All of you had great thoughts on the topic and have re-inspired my love for mmaforum. 

Thanks!

Edit: SmackyBear too


----------



## Joabbuac (Jan 31, 2009)

But...if everyone agreed - what the fuk would we all talk about?


----------



## TheAuger (Jun 30, 2011)

Joabbuac said:


> But...if everyone agreed - what the fuk would we all talk about?


We could all go around kissing each others asses & telling everyone how great we think each other are.


----------



## Ryan1522 (Oct 31, 2006)

Joabbuac said:


> But...if everyone agreed - what the fuk would we all talk about?


LOL somethings I like debating, but this is not one of them. PED use should not be subjective in my opinion. Why the commission has a list of banned substances, but permits TRT use is beyond me.


----------



## Ryan1522 (Oct 31, 2006)

TheAuger said:


> We could all go around kissing each others asses & telling everyone how great we think each other are.


Already did this lol!


----------



## Woodenhead (Jan 5, 2010)

Soojooko said:


> Fighting is *supposed* to show us who is the best fighter, using all their natural tools. Once you need to augment yourself, to improve your natural condition, it becomes something I'm not happy about at all.


That's pretty much how I feel about it as well.

As far as Rampage's quote in the OP is concerned: I'm happy he just comes out & says it straight up. It's one of the things I've always liked about him. Now, if he only used it to get over his knee injury (via doctor's orders) then I don't have a problem with that, so long as it doesn't make his levels abnormal for a fight. But I do have a problem with fighters using it purely to bump up their levels to "that of a 25 year old" if they are not actually a 25 year old. His quote there actually seemed a bit fuzzy to me, and could be interpreted different ways. Could be he only took it for his knee & he was commenting on the other effects it had on him etc. Or he may be staying on it to keep his levels up now. Or he just feels much better now that he's healed up again. One of the last things he says about it is "I did it like a week or two" So IDK really. But dude if you're healed then get back off of & stay off of the stuff, and either way, big props for being straight. He wasn't even specifically asked about TRT or anything, he just talked about it matter-of-factly while he was explaining his injury and stuff, not treating the topic any different than any other part of the interview.

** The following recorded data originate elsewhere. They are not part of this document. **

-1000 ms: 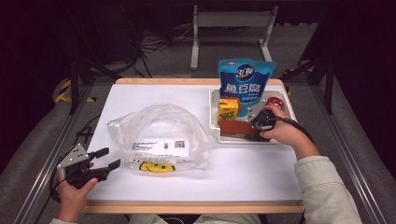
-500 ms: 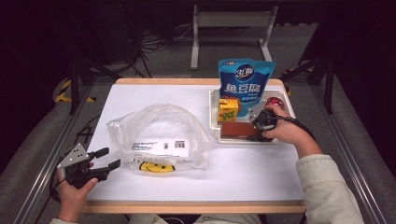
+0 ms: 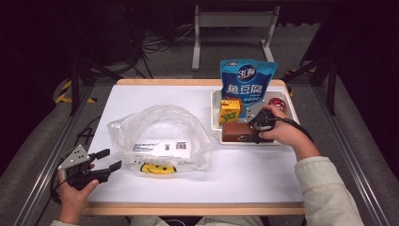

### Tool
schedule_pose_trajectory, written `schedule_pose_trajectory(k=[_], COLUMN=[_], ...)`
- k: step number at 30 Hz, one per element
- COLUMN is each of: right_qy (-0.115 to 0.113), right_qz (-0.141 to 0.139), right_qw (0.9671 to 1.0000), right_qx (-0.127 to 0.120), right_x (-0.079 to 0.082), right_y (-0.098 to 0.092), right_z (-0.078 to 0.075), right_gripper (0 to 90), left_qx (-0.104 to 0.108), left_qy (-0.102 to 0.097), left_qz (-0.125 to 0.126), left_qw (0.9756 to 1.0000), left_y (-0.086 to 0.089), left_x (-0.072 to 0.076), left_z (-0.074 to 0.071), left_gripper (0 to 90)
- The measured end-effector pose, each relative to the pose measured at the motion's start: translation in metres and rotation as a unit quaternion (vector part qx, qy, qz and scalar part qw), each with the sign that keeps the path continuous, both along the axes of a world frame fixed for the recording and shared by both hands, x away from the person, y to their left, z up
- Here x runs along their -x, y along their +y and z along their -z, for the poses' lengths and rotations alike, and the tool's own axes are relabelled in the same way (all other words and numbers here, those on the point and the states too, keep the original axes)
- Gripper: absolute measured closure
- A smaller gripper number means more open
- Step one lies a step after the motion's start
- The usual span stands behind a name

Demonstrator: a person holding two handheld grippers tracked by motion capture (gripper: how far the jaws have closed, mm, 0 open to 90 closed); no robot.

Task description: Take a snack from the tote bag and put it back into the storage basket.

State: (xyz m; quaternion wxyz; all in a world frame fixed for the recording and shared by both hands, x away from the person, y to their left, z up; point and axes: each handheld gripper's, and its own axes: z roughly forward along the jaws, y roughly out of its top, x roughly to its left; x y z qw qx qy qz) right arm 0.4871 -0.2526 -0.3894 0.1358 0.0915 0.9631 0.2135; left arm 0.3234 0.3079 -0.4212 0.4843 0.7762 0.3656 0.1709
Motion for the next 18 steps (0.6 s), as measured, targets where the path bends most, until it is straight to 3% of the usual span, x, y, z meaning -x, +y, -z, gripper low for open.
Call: schedule_pose_trajectory(k=[2, 4, 9, 13, 18], right_qy=[-0.001, -0.003, -0.006, 0.0, -0.016], right_qz=[-0.003, -0.009, -0.03, -0.014, 0.001], right_qw=[1.0, 0.9998, 0.9993, 0.9998, 0.9999], right_qx=[0.004, 0.019, 0.021, 0.015, -0.006], right_x=[0.0, -0.001, 0.0, 0.0, 0.006], right_y=[0.002, 0.004, 0.001, 0.0, -0.003], right_z=[0.001, 0.0, -0.005, -0.005, -0.009], right_gripper=[30.0, 36.2, 40.0, 35.7, 29.4], left_qx=[0.0, -0.002, -0.001, 0.001, -0.001], left_qy=[-0.001, -0.002, -0.001, -0.001, -0.001], left_qz=[0.001, 0.001, 0.002, 0.002, 0.003], left_qw=[1.0, 1.0, 1.0, 1.0, 1.0], left_y=[0.0, 0.001, 0.001, 0.0, -0.001], left_x=[0.0, 0.0, 0.0, 0.0, -0.002], left_z=[0.0, 0.0, 0.0, 0.0, 0.0], left_gripper=[31.1, 31.1, 31.0, 31.0, 31.0])
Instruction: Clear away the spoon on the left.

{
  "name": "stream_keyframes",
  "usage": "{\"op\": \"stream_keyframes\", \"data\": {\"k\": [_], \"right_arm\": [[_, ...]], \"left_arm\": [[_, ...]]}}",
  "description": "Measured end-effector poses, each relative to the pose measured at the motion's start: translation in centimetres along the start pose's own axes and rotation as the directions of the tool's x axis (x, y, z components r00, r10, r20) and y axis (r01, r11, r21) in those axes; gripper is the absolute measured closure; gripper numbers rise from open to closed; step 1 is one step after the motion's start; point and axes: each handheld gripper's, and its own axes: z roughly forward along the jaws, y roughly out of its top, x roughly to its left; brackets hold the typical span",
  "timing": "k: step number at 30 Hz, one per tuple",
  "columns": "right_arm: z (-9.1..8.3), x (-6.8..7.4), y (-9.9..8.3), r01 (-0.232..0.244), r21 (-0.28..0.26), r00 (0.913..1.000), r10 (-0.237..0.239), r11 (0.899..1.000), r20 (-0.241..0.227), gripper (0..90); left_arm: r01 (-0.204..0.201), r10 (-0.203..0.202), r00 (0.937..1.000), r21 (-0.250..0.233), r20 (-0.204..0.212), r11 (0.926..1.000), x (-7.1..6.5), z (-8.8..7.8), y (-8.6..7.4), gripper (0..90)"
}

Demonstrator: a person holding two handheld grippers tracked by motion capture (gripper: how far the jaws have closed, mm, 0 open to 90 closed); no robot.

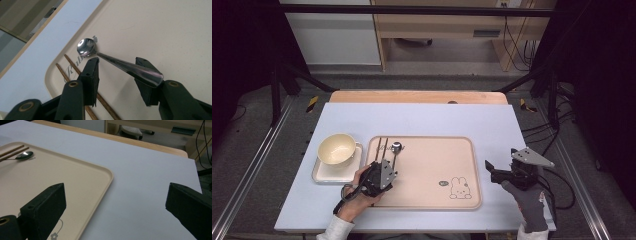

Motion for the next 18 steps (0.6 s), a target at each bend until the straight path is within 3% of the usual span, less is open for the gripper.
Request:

Here's the entire interview, BTW. It's a good read, touches on "the Rogan incident" and a few other things as well.



> Quinton ‘Rampage’ Jackson missed weight for his fight with Ryan Bader by an enormous five pounds, something unheard of for the former UFC and Pride champion. Already beset by allegations that he was not taking the fight seriously, the weight-miss was taken as proof positive that he did not care about the bout or respect Bader as an opponent.
> 
> In the week prior to the fight, Jackson had caused a storm by slamming UFC commentator Joe Rogan. He accused Rogan of biased commentary and said that he always had negative comments to make about Jackson’s techniques and overall game. All in all, the days preceding the fight were not vintage for Jackson.
> 
> ...


http://www.fightersonlymag.com/cont...-he-used-testosterone-therapy-for-bader-fight


----------



## Curly (Aug 20, 2007)

*I use it.*

I don't want to read this whole thread, it's too damn long. 
*I use TRT.* I'm 42 years old. My energy was low so doctor tested me and said I was on the lower end. I take my testostrone shot every week now and it has helped a lot. Sex drive is normal again and I just feel better.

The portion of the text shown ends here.